Acadie-Bathurst holds on for white-knuckle finish, defeats Regina

The Acadie-Bathurst Titan picked up their second win by defeating the Regina Pats 8-6.

REGINA – The Acadie-Bathurst Titan punched their ticket to at least the semifinal of the Mastercard Memorial Cup with an 8-6 victory over the Regina Pats on Sunday night.

It wasn’t pretty.

After allowing four unanswered goals in the third period and needing an empty-netter in the final second to secure the victory, the Titan were hardly pleased with the way things unfolded.

“We played a good 40 minutes at the start, but in the third we didn’t play at all,” said Titan captain Jeffrey Truchon-Viel, who had two goals and a helper. “We stopped playing.

“They took care of their chances and we gave up pretty much. And we talked about it after the second that we cannot stop working and that’s what we did.”

The Titan had skated circles around the tournament hosts for the better part of two periods. They even went up 7-2 less than two minutes into the third.

That’s when the wheels started to wobble.

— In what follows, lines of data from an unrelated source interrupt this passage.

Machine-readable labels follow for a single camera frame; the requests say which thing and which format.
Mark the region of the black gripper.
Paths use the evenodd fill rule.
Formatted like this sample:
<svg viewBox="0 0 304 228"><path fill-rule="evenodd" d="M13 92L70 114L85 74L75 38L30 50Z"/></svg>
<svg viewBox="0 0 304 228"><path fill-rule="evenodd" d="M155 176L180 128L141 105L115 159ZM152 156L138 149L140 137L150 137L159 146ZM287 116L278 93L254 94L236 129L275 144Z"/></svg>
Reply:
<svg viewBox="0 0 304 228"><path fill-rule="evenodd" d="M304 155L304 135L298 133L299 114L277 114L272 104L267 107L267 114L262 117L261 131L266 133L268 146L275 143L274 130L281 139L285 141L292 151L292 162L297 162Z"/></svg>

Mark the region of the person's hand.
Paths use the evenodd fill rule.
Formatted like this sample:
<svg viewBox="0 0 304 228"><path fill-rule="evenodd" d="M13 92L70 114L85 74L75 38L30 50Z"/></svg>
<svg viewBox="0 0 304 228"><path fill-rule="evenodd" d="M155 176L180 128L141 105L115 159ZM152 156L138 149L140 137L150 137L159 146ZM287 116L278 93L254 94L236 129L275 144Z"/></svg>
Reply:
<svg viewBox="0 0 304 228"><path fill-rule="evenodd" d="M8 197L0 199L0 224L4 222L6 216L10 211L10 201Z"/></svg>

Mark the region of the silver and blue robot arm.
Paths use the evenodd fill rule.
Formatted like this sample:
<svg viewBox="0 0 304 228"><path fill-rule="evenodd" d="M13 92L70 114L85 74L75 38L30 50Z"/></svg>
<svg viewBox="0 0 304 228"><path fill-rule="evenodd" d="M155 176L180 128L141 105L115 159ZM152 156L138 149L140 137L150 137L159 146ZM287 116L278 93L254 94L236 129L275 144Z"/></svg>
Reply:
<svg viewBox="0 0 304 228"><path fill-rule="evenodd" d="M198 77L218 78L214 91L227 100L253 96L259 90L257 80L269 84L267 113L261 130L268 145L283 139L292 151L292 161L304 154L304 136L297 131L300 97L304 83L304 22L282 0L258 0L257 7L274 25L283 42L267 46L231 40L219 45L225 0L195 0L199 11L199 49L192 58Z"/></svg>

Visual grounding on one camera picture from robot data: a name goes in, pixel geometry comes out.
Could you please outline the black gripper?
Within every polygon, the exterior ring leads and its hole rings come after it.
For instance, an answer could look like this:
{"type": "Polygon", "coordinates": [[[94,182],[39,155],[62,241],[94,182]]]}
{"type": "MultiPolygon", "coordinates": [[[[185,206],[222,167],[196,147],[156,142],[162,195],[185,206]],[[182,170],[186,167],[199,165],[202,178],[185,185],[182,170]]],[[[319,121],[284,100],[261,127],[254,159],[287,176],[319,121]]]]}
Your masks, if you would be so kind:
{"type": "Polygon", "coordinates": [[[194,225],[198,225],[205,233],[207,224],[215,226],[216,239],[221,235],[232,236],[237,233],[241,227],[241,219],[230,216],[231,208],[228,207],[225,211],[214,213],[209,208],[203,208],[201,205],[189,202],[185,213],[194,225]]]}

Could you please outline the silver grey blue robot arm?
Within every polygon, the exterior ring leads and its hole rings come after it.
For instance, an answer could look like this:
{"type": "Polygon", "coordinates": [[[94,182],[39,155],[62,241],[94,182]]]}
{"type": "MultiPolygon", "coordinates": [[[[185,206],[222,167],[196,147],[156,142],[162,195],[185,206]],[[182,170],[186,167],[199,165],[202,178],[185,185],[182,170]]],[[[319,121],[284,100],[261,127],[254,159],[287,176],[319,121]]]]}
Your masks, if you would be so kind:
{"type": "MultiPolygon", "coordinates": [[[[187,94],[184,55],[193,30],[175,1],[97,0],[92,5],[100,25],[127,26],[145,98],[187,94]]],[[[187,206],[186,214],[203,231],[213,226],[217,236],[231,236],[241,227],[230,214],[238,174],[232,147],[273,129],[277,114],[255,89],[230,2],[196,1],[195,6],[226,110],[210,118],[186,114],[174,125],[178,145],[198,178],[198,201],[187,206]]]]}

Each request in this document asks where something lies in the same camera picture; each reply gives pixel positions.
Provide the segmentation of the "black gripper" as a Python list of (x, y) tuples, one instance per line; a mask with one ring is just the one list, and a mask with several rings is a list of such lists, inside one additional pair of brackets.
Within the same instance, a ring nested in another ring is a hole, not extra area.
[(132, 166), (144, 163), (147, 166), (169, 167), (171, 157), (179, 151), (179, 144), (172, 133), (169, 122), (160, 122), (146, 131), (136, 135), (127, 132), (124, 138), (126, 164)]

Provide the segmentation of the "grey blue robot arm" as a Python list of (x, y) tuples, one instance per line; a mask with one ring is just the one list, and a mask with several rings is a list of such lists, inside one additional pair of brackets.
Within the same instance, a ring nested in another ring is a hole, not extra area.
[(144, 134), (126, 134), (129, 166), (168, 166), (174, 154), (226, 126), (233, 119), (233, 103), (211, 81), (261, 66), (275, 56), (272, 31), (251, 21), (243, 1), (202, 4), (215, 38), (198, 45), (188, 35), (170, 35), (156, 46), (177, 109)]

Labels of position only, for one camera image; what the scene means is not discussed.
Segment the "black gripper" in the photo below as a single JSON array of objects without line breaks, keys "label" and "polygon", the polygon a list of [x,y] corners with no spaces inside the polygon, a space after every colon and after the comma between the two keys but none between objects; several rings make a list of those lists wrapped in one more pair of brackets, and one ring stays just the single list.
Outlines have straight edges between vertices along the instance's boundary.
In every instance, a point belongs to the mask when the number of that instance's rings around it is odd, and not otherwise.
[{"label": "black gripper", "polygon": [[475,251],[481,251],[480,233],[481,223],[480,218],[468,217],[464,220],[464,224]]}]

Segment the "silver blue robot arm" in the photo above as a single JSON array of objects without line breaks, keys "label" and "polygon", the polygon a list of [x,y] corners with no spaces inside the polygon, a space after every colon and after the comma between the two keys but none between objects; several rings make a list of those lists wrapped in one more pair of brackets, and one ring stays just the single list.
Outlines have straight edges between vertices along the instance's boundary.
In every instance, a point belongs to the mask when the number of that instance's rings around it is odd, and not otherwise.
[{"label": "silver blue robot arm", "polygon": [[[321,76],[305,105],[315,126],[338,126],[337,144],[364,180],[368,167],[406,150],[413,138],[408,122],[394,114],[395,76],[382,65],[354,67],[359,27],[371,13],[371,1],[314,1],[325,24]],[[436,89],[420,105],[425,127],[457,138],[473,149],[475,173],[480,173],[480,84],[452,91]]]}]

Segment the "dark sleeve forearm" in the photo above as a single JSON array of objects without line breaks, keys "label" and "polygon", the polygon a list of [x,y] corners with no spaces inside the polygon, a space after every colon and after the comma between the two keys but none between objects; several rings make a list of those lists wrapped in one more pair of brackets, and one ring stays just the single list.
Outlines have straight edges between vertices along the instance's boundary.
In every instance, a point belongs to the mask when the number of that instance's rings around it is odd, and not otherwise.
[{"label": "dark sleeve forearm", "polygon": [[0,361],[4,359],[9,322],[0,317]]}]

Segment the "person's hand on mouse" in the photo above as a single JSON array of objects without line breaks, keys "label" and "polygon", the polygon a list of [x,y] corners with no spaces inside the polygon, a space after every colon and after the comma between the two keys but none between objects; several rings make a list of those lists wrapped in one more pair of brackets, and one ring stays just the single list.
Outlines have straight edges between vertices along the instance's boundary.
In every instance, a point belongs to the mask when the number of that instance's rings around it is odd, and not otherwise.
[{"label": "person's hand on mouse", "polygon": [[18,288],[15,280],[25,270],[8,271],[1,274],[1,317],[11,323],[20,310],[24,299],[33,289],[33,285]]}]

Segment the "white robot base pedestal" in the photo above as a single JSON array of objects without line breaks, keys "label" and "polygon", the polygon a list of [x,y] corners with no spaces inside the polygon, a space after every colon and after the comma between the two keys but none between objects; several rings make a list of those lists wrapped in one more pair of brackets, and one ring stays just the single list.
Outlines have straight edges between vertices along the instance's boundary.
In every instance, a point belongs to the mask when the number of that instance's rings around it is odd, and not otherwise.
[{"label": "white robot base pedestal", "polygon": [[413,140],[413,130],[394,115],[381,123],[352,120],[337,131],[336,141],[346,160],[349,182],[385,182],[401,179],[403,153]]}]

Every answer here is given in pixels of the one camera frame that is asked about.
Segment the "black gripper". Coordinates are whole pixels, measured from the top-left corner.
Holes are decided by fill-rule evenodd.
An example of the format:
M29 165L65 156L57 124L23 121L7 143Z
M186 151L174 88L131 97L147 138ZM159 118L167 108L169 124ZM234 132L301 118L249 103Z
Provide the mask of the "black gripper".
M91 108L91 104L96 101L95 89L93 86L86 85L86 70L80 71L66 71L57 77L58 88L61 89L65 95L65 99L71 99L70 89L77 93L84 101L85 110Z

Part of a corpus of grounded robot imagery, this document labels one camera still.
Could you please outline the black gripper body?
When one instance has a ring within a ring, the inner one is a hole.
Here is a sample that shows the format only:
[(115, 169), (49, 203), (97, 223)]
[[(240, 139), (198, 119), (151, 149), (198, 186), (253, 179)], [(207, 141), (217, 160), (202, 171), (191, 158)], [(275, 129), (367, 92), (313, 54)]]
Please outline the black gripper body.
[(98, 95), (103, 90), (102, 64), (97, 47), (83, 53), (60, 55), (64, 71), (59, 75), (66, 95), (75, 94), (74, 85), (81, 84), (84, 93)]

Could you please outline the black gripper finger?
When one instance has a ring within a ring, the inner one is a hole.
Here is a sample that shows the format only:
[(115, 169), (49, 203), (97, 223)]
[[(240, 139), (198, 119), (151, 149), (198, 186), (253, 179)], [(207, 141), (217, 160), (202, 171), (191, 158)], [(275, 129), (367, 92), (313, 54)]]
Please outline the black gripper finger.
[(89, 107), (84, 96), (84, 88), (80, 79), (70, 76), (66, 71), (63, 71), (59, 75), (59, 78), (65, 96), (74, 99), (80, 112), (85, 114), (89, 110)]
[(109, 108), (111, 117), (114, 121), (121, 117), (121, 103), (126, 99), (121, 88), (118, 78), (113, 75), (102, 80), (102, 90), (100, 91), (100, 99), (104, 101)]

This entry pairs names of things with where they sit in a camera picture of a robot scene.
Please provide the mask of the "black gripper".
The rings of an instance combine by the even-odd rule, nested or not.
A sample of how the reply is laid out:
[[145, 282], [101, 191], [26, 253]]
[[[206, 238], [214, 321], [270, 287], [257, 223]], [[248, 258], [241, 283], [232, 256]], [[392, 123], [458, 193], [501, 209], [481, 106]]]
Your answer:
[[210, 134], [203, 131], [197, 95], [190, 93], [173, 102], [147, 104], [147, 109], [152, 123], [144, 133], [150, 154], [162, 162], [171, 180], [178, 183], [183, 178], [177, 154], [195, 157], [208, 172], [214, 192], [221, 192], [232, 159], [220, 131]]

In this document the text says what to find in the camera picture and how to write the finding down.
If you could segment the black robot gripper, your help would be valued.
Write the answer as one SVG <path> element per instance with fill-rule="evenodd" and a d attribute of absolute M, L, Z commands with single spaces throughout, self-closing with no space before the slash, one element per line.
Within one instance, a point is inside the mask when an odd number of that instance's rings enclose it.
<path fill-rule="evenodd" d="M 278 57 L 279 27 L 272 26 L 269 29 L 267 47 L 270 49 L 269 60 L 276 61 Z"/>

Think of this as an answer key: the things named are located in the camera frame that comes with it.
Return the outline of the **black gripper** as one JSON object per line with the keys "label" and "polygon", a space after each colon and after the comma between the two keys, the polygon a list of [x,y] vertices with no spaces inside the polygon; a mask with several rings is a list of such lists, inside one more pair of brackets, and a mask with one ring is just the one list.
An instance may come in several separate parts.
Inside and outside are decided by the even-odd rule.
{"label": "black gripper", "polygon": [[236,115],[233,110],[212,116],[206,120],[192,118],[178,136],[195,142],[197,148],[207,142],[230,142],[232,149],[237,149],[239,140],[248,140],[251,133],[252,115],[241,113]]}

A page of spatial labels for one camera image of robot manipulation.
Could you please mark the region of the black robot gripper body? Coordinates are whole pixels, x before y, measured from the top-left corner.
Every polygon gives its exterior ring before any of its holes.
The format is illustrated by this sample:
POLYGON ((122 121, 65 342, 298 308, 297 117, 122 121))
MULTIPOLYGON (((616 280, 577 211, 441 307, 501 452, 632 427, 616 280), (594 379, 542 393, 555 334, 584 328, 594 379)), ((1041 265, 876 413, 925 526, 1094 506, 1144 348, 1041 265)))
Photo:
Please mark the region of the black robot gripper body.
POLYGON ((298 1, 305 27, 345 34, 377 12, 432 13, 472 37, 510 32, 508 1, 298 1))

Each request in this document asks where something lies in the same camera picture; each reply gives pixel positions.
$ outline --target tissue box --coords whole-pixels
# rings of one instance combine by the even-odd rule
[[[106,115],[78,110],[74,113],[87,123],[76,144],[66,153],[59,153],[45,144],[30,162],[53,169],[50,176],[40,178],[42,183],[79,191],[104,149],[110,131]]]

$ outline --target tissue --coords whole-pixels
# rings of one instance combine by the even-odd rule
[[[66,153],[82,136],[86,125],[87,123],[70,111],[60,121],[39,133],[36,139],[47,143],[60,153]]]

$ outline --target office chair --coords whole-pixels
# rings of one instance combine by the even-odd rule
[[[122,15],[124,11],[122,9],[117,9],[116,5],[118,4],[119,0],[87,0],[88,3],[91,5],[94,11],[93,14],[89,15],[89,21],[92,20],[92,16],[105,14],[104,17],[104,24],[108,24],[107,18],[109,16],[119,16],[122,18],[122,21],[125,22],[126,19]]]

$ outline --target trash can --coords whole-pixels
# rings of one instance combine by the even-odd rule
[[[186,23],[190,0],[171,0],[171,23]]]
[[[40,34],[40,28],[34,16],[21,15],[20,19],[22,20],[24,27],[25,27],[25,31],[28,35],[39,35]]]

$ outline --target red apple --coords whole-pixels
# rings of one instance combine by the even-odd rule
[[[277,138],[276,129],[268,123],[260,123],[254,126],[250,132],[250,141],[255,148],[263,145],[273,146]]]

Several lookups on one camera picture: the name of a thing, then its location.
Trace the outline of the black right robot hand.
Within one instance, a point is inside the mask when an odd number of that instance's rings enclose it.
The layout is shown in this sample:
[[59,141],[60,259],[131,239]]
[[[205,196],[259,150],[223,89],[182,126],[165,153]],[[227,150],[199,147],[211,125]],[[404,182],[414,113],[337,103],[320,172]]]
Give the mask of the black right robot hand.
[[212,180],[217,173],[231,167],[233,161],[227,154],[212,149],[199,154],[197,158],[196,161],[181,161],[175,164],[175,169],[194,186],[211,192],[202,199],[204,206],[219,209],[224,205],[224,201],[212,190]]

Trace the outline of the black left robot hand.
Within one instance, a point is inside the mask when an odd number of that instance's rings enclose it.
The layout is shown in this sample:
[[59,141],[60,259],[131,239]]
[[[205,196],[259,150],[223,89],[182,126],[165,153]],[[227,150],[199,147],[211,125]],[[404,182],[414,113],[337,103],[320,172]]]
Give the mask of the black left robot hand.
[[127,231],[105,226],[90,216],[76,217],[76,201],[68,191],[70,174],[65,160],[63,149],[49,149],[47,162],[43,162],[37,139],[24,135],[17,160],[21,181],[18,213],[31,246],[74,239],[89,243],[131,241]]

Cameron Hebig netted his second of the game before Nick Henry, Josh Mahura and Matt Bradley beat goaltender Evan Fitzpatrick. The last goal came with 1:57 on the clock.

The Titan are just thankful the wheels didn’t come right off.

“Being 2-0 after two games is a really good scenario for us,” coach Mario Pouliot said. “When we look at the game, honestly, it was a good show for the fans. It’s a learning process. We lost our focus, our composure.”

As shaken as the Titan were by their near collapse, at least they escaped with the win.

For what seemed like a valiant comeback from the home side, Pats coach-GM John Paddock wasn’t buying it.

“The third period disguised a whole bunch of crap. I don’t really have anything to say about the third period,” he said. “We didn’t do anything.”

Goaltending was perhaps the biggest issue for the Pats.

Max Paddock – Paddock’s nephew – followed up a superb performance in the tournament opener by allowing at least three soft goals on Sunday. Two of them came shortly after Hebig opened the scoring 13 seconds in.

Noah Dobson, Ethan Crossman and Liam Murphy scored in a span of 81 seconds, turning a 1-0 deficit into a 3-1 advantage 5:52 into the game.

The latter two tallies saw Crossman’s fluttering wrist shot allude Max’s blocker and Murphy capitalize on a rebound from an acute angle.

Then came the cringe-worthy one.

With the Pats on a power play, Max went to play the puck and pushed it off the side of the net. The puck got stuck in the inside of his right stake. He essentially skated it into the crease where Truchon-Viel tapped it in. That made it 6-2 at 13:11 of the second, putting the Pats in a big hole.

Max allowed six goals on 32 shots.

“We’re not gonna point fingers,” Bradley said. “We left him out to dry a couple times.”

Paddock said his plan heading into the opener was to pull his nephew in favour of veteran Ryan Kubic at the first sign of trouble. After all, Max missed the team’s entire first-round, seven-game series against Swift Current because of a groin injury.

But Paddock said he didn’t consider yanking Max until the Truchon-Viel’s bizarre short-handed goal. With the Pats not playing well, he said it would have been unfair to Kubic to not wait until the third.

Kubic then let in a stinker on the first shot he faced 1:39 into the third from Crossman. What looked like a meaningless goal wound up being the winner. Kubic only saw four shots.

Combine the two netminding performances and the Pats coach has a difficult decision to make for the team’s round-robin finale Wednesday against the Broncos. And although Paddock said he wasn’t concerned about Max’s mental state, he wasn’t about to name a starter.

“I can’t change all the players,” he said in jest.

Jared Legien had the other Regina goal, scored in the second period. Despite three points from Hebig and four assists from captain Sam Steel, it wasn’t enough.

Adjectives for their play ranged from “unacceptable” (from Hebig) to “disappointing” (Mahura).

Of course, it was Paddock who provided the harshest criticism.

“We didn’t have a player that outplayed a player he was playing against,” he said.

Samuel Asselin was the other Titan player to beat the Max. Murphy equalled the three points Truchon-Viel registered. And Dobson potted the empty-netter as part of a two-goal, two-assist night for the potential top-10 pick in the 2018 NHL Draft.

Those types of offensive outputs should have been enough to cruise to victory. Instead, the Titan required a white-knuckle finish to close the deal.

“We kind of fell asleep in the third there, but a win’s a win in this tournament,” Dobson said. “We said at the start of the tournament to be 2-0 after the first two games, we’d take it.

“We’re going to learn from our third period and get better for our game Tuesday.”

NOTES: Humboldt Broncos goalie Jacob Wassermann was recognized during a stoppage in play. The 18-year-old played two games for the Pats this season.